▶ [Assignment]
Return precisely the opening lines of the listing below, ending with the line that contains "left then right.".

▶ [Source information]
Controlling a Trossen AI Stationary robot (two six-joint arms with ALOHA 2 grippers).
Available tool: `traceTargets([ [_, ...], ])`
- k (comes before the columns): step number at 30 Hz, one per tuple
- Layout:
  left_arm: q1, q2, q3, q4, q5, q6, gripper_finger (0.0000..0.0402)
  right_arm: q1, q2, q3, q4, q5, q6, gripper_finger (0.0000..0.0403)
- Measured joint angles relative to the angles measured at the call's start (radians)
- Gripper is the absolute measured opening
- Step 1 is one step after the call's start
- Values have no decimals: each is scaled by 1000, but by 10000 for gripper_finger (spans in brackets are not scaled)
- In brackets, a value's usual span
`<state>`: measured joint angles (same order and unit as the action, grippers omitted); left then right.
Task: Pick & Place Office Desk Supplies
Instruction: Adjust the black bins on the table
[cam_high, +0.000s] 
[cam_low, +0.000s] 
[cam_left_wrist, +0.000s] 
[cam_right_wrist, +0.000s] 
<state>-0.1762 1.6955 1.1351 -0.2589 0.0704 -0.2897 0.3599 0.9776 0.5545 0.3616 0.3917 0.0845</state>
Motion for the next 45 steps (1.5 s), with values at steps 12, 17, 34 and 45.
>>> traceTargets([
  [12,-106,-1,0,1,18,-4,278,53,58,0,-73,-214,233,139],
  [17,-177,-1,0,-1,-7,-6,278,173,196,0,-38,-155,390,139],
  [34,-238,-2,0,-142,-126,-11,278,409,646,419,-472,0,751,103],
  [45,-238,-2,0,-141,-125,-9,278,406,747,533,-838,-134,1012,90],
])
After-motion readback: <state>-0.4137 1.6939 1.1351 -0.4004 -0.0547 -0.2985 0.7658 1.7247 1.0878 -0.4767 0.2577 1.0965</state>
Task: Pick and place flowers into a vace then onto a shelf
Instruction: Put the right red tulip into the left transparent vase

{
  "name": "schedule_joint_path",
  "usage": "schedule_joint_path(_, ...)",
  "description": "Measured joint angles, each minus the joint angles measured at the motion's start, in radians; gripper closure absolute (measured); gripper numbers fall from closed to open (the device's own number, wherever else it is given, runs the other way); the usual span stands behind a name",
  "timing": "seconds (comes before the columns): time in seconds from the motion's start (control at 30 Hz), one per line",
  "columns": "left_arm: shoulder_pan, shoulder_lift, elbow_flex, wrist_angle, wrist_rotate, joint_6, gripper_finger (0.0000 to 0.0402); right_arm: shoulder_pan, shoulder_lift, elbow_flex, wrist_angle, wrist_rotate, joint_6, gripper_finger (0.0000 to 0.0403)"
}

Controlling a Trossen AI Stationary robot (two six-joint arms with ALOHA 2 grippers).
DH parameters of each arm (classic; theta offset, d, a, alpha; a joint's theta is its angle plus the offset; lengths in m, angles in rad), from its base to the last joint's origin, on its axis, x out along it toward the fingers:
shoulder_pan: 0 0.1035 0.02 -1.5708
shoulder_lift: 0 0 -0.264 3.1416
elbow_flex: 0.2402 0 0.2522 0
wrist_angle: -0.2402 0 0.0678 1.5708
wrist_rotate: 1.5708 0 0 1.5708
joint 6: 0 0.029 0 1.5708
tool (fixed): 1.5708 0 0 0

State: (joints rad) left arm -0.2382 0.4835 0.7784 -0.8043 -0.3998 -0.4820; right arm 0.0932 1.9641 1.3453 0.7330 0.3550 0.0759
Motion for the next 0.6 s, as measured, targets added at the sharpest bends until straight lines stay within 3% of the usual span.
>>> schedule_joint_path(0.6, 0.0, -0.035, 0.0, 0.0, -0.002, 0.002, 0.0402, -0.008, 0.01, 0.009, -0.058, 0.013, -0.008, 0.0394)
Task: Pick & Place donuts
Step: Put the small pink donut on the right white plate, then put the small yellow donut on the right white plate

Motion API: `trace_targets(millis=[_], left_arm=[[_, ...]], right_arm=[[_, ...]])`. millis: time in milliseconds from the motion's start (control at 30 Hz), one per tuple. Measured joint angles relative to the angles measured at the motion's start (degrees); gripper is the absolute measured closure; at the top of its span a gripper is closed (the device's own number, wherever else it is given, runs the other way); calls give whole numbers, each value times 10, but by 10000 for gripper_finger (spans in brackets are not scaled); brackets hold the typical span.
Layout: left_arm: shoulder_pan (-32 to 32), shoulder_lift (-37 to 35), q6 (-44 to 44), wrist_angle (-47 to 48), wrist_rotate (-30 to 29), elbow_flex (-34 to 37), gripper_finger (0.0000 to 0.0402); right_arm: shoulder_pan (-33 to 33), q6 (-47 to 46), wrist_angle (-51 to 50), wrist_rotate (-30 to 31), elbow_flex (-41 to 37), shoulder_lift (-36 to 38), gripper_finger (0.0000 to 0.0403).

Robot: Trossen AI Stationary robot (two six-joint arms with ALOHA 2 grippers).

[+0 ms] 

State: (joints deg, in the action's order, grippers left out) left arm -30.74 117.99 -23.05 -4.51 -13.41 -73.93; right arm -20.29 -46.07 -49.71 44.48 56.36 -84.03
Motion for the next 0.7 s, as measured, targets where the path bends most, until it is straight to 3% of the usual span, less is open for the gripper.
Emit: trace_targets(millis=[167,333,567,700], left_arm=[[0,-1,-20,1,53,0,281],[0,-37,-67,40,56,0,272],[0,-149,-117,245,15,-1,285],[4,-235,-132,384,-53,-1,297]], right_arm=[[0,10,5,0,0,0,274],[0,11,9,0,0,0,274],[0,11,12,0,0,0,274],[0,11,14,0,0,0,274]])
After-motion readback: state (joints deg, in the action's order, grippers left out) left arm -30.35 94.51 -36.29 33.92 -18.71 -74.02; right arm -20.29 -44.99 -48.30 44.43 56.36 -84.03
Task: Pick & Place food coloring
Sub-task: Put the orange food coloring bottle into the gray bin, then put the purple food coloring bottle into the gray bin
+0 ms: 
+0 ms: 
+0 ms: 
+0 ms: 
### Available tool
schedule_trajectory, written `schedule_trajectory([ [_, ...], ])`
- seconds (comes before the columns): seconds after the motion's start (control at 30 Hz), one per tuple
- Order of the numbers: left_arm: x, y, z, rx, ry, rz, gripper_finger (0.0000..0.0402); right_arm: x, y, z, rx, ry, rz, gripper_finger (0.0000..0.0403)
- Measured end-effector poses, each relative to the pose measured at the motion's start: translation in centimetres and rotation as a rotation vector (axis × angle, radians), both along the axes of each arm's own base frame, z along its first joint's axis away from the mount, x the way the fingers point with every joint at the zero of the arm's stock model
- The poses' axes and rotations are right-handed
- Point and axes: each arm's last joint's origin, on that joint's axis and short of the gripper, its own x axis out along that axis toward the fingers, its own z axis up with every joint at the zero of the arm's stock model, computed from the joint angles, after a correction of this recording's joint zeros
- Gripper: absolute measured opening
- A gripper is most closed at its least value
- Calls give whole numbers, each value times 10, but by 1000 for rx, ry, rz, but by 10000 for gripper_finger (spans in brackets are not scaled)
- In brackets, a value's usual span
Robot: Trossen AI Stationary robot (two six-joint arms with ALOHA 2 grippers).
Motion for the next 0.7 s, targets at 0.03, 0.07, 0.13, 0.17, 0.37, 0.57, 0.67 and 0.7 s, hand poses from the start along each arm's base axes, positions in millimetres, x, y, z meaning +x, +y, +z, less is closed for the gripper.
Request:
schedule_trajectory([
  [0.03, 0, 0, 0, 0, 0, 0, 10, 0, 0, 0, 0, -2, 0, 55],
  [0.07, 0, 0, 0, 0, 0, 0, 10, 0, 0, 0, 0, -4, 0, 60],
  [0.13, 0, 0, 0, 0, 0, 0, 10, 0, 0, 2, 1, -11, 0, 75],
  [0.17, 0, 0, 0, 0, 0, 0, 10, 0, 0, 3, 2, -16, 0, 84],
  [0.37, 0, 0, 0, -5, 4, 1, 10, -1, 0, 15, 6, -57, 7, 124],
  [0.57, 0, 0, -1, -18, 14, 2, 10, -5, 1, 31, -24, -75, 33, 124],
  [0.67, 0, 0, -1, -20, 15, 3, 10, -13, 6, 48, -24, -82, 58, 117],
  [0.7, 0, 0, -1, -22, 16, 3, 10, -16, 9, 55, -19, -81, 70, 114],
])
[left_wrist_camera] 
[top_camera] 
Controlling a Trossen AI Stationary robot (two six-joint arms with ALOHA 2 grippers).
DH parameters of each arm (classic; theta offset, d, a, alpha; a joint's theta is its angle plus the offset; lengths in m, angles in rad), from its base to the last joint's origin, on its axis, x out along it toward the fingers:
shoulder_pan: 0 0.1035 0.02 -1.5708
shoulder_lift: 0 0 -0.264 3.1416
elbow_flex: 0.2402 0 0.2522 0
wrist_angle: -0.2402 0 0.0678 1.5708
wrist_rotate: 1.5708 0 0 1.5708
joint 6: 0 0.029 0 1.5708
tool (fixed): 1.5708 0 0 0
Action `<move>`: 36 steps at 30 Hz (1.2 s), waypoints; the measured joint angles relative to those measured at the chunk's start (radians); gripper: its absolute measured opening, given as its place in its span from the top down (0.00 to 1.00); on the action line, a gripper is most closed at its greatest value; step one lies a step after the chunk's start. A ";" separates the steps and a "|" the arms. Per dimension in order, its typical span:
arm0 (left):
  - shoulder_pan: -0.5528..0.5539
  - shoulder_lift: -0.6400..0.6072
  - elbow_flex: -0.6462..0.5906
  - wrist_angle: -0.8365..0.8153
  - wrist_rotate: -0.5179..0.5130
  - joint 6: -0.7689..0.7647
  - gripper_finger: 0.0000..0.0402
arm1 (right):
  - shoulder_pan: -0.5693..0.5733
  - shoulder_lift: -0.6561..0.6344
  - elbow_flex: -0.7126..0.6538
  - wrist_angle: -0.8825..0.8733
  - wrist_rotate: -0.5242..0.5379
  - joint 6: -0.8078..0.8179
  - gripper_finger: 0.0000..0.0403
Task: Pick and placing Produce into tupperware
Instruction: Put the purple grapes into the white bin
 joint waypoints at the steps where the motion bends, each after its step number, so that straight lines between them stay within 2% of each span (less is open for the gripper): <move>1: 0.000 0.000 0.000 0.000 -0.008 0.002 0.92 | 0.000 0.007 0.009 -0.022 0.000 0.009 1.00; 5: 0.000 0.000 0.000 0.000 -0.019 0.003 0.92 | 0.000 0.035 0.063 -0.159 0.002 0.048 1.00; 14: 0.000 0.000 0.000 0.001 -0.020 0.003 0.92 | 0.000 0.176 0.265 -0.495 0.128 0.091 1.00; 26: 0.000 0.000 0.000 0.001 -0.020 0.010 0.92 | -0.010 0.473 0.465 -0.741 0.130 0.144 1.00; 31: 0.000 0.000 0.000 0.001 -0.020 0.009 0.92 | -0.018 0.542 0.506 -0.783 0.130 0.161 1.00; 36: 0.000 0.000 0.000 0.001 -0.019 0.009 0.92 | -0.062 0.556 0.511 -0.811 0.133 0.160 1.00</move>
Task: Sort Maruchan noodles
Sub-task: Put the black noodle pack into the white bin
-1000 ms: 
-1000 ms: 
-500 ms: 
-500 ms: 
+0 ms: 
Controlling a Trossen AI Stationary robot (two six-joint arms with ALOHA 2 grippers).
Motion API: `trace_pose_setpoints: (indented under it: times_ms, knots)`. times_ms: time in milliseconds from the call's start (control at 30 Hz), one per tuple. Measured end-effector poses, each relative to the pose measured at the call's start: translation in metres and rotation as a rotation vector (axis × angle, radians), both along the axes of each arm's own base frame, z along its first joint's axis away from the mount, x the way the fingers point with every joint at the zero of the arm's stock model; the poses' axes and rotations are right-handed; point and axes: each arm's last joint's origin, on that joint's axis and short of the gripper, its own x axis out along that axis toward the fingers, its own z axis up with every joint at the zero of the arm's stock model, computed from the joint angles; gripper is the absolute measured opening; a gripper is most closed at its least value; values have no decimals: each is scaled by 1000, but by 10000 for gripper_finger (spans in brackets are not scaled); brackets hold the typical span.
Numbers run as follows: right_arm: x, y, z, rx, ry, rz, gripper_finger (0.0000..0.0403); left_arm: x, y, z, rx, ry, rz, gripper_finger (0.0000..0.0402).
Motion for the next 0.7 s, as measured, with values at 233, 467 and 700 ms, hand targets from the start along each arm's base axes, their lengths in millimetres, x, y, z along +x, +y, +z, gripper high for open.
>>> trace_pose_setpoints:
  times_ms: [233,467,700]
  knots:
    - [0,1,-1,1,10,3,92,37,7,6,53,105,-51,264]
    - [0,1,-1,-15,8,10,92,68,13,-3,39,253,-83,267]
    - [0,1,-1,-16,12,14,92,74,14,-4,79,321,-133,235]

▶ [Exercise answer]
Controlling a Trossen AI Stationary robot (two six-joint arms with ALOHA 2 grippers).
Available tool: `traceTargets([ [_, ...], ])`
- k (comes before the columns): step number at 30 Hz, one per tuple
- Layout:
  left_arm: q1, q2, q3, q4, q5, q6, gripper_finger (0.0000..0.0402)
  right_arm: q1, q2, q3, q4, q5, q6, gripper_finger (0.0000..0.0403)
- Measured joint angles relative to the angles measured at the call's start (radians)
- Gripper is the absolute measured opening
- Step 1 is one step after the call's start
- Values have no decimals: each is scaled by 1000, but by 10000 for gripper_finger (spans in brackets are not scaled)
- In brackets, a value's usual span
`<state>`: measured joint angles (same order and unit as the action, grippers omitted); left then right.

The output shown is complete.